In the specific exercise given, we needed to recognize that \( \ell_{\backslashinfty} \) (the dual space of \( \ell_1 \)) is nonseparable. This concept of separability—where a space has a countable dense subset—becomes crucial in the next part of the argument:
Since \( \ell_1 \) maps through its dual \( \ell_{\backslashinfty} \), and \( \ell_{\backslashinfty} \) lacks a countable dense subset, understanding dual spaces helps us reason why \( \ell_1 \) cannot fit into any separable subspace like those in \( c_0 \).

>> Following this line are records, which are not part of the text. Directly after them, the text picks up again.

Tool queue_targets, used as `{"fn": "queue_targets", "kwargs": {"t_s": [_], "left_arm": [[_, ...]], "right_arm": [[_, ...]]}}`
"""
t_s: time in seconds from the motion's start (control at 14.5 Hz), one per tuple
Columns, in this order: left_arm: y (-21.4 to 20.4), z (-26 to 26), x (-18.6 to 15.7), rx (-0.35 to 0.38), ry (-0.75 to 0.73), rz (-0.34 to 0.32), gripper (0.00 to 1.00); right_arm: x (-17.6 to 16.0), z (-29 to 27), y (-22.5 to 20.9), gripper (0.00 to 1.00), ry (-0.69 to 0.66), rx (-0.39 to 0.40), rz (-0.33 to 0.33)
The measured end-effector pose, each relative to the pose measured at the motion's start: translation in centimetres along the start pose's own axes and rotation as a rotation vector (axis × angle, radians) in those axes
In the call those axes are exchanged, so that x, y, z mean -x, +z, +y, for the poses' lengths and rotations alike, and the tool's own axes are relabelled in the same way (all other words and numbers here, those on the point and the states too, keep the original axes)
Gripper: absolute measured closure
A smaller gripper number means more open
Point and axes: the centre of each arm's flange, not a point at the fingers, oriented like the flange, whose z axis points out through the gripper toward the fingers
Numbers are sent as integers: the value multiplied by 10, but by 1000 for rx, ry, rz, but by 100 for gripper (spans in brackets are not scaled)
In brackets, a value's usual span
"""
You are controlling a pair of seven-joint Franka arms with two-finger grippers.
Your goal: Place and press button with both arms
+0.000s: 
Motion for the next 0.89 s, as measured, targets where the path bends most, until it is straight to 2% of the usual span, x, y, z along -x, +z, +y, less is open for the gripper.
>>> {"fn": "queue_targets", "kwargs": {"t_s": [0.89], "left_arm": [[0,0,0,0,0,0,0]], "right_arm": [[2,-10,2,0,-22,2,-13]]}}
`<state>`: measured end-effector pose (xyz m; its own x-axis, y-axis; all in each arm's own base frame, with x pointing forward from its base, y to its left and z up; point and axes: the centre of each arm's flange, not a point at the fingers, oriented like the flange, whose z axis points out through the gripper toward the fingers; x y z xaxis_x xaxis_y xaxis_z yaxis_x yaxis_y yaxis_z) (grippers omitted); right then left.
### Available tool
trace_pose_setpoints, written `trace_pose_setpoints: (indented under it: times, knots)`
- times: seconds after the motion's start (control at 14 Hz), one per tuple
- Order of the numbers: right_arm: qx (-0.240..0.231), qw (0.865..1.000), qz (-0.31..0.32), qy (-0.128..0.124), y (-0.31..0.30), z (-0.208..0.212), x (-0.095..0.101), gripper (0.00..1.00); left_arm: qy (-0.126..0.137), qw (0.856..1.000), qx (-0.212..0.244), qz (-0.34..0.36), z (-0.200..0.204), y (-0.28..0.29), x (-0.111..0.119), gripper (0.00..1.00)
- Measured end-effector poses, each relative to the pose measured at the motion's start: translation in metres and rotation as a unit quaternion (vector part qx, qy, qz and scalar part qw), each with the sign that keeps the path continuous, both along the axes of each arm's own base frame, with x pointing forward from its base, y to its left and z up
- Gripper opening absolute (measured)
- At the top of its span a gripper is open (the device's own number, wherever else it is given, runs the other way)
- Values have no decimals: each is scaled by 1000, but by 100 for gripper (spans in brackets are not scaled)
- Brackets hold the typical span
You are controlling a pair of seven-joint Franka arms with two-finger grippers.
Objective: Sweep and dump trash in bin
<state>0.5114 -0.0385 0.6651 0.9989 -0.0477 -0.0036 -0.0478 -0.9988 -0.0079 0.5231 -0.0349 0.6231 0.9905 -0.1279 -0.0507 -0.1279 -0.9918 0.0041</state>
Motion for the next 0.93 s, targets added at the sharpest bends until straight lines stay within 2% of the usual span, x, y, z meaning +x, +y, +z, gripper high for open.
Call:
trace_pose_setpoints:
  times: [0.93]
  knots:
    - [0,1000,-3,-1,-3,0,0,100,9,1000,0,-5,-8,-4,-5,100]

A vector space is called **separable** if it has a countable dense subset. This means there is a countable set of points in the space such that any point in the space can be approximated as closely as desired by points from this countable set.

• Separable spaces are important in analysis because they allow the usage of sequences, a common tool in mathematical proofs.
• Both metric spaces and vector spaces can exhibit separability.
• For instance, \( c_0 \), the space of sequences converging to zero, is separable.

Returning to our specific exercise, \( c_0 \) being separable implies that any subspace of \( c_0 \) is also separable. But, the problem arises when considering \( \ell_1 \), a space whose dual \( \ell_{\backslashinfty} \) is known to be nonseparable.
If \( \ell_1 \) were a subspace of \( c_0 \), it would inherit separability from \( c_0 \). However, since \( \ell_1' \) (the dual) is nonseparable, this is impossible. Thus, understanding separability and its implications allows us to see why \( \ell_1 \) cannot be a subspace of \( c_0 \), leading to a contradiction and ultimately proving the exercise.